By now the delicate falling 
of a shining snowfall soothed 
every inch of Brooklyn 
which I announced to everyone 
in Mike’s restaurant. 
Behind the counter Ryan glanced 
at his watch, then continued 
peeling potatoes for the morning rush hour. 
“Bernstein, ” he said, “you’re one way out dude.” 
“Still a miracle, Ryan,  
and did you know each snowflake’s alive 
also unique, never to be repeated 
a billion births going on right now 
on the streets of Brooklyn.” 
Kotz struggled to turn his head to me 
then said, “I’ll be dead 
but I’ll survive—on the street,  
lost, homeless, a bum.  
But what’s that? ” 
Before I could respond 
Celina Callahan, the writer, said to Kotz,  
“Many people who are that bad off  
kill themselves.  
In my last novel fourteen characters  
did away with themselves,  
mostly with a cocktail of Clorox and red wine,  
although a few took the gas pipe.  
One jumped from the roof of  
a six story building.
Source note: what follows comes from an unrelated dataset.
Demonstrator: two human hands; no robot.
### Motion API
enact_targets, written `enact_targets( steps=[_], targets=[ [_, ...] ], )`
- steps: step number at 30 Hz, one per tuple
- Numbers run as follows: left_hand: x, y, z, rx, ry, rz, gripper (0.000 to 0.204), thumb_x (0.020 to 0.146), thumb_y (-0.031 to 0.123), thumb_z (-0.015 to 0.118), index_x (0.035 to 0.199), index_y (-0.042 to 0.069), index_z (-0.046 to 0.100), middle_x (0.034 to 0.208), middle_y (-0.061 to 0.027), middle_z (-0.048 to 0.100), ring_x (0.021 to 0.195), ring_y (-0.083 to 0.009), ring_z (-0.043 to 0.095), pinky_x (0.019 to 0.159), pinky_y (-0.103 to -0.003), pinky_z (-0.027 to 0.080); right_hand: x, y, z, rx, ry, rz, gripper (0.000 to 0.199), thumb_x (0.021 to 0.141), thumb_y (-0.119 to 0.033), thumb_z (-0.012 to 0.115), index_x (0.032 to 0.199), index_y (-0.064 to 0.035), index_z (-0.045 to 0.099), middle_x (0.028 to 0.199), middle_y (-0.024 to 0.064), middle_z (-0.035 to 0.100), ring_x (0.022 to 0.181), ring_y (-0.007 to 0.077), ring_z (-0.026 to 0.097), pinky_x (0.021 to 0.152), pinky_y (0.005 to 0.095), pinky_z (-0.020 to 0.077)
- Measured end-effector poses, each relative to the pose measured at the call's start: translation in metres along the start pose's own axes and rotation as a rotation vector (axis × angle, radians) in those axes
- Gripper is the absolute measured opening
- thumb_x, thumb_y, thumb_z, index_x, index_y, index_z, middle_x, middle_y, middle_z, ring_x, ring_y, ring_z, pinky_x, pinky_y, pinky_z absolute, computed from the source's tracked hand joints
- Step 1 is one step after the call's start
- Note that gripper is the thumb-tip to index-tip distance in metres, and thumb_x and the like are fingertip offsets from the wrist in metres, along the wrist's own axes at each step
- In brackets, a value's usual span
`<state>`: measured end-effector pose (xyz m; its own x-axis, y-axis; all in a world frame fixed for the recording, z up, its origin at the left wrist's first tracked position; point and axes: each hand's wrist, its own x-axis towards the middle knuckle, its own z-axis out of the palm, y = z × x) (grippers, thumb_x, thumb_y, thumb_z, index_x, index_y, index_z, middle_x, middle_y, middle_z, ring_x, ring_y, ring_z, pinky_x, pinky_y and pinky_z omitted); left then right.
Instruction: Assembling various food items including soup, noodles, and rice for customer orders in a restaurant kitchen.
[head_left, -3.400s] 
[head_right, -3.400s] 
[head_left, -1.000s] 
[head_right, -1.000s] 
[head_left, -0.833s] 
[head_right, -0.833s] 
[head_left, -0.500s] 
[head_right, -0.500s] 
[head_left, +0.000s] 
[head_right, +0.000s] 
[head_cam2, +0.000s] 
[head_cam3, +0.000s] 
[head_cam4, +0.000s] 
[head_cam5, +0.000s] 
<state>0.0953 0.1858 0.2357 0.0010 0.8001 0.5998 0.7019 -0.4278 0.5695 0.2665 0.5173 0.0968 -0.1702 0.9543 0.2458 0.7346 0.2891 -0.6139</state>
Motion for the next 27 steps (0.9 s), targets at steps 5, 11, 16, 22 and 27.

I made him land  
on bushes breaking his fall.  
He lived.  
Thus the irony of a leap to life  
propelled the novel  
with such dramatic force  
I was amazed at my own skill.  
I say a ‘leap to life’  
because after the attempt  
he realized how wonderful  
simply being alive could be.  
He broke a leg, of course,  
but in the hospital he met a nurse  
who became fascinated with  
his few seconds of falling.  
Conversations ensued,  
then love, then marriage,  
then children, then happiness.” 
“How do you come up with that stuff? ” asked Kotz. 
“I follow authentic life, ” said Celina Callahan. 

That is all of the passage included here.